What you have to do:
Without including the pictures, copy each line below exactly as it reads.

···

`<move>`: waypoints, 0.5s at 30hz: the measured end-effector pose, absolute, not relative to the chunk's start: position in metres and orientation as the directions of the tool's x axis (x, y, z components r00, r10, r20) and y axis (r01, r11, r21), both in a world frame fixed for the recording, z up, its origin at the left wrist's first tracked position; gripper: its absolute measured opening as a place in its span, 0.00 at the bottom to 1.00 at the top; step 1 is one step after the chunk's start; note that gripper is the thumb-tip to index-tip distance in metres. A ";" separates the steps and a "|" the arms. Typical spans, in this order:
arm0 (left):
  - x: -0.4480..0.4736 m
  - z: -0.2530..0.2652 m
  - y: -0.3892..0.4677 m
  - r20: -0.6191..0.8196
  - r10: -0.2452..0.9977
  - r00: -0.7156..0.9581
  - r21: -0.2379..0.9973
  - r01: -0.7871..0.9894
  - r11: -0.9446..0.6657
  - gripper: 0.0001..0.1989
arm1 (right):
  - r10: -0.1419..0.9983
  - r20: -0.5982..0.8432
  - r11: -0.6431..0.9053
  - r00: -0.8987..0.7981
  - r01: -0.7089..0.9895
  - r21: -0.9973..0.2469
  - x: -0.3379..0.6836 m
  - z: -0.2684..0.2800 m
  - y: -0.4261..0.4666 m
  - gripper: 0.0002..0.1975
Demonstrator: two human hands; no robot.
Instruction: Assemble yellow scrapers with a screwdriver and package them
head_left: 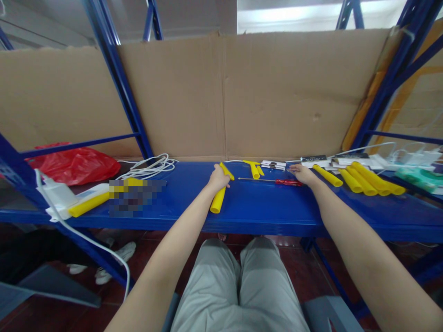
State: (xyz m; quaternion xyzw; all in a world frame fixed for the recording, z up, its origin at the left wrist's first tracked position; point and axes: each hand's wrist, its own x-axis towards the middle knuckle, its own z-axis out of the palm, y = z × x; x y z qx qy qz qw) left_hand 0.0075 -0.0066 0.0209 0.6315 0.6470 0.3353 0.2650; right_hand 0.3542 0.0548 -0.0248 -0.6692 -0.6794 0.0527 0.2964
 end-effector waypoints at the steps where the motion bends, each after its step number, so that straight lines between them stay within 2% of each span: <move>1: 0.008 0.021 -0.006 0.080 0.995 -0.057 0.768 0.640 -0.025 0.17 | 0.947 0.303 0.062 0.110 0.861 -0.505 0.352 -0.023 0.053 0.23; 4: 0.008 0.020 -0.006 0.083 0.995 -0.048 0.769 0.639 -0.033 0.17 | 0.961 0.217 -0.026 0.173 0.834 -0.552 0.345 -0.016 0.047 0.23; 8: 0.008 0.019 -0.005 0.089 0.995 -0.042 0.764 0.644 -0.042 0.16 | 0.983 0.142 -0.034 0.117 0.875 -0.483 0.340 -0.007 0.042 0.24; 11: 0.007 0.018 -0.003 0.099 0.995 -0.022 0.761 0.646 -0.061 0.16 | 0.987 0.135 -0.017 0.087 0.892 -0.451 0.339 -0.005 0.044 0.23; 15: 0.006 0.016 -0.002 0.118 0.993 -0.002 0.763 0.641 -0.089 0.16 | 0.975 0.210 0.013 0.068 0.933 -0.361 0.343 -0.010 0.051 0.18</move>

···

Response:
`<move>`: waypoints, 0.5s at 30hz: the measured end-effector pose, absolute, not relative to the chunk's start: position in metres and orientation as the directions of the tool's x axis (x, y, z components r00, r10, r20) and y axis (r01, r11, r21), both in a world frame fixed for the recording, z up, its origin at the left wrist's first tracked position; gripper: its absolute measured opening as a place in its span, 0.00 at the bottom to 1.00 at the top; step 1 is one step after the chunk's start; note that gripper is the thumb-tip to index-tip distance in metres. A ";" separates the steps and a "|" the arms. Typical spans, in this order:
arm0 (left):
  - x: -0.4480..0.4736 m
  - z: -0.2530..0.2652 m
  - y: -0.3892..0.4677 m
  - r20: -0.6191..0.8196
  - r10: -0.2452..0.9977
  - r00: -0.7156..0.9581
  - r21: -0.2379..0.9973
  - r01: -0.7871..0.9894
  - r11: -0.9446..0.6657
  - gripper: 0.0001..0.1989
arm1 (right):
  - r10: -0.1419..0.9983
  - r20: -0.5982..0.8432
  - r11: -0.6431..0.9053
  - r00: -0.8987..0.7981
  - r01: -0.7089..0.9895
  - r21: -0.9973..0.2469
  - x: -0.3379..0.6836 m
  - z: -0.2684..0.2800 m
  - y: -0.4261..0.4666 m
  - gripper: 0.0002..0.1975
Demonstrator: two human hands; no robot.
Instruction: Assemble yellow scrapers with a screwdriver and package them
head_left: 
State: (xyz m; quaternion xyzw; all in a world frame fixed for the recording, z up, its origin at the left wrist's first tracked position; point and axes: each hand's wrist, its own x-axis towards the middle knuckle, its own z-axis out of the palm, y = z × x; x y z qx qy qz qw) left_hand 0.0075 -0.0066 0.0209 0.6315 0.6470 0.3353 0.2650; right_hand 0.3542 0.0548 -0.0248 -0.6692 -0.6794 0.0527 0.2964
 end-effector waypoints at the steps where the motion bends, each after its step number, so that straight lines between them stay within 2% of each span: <move>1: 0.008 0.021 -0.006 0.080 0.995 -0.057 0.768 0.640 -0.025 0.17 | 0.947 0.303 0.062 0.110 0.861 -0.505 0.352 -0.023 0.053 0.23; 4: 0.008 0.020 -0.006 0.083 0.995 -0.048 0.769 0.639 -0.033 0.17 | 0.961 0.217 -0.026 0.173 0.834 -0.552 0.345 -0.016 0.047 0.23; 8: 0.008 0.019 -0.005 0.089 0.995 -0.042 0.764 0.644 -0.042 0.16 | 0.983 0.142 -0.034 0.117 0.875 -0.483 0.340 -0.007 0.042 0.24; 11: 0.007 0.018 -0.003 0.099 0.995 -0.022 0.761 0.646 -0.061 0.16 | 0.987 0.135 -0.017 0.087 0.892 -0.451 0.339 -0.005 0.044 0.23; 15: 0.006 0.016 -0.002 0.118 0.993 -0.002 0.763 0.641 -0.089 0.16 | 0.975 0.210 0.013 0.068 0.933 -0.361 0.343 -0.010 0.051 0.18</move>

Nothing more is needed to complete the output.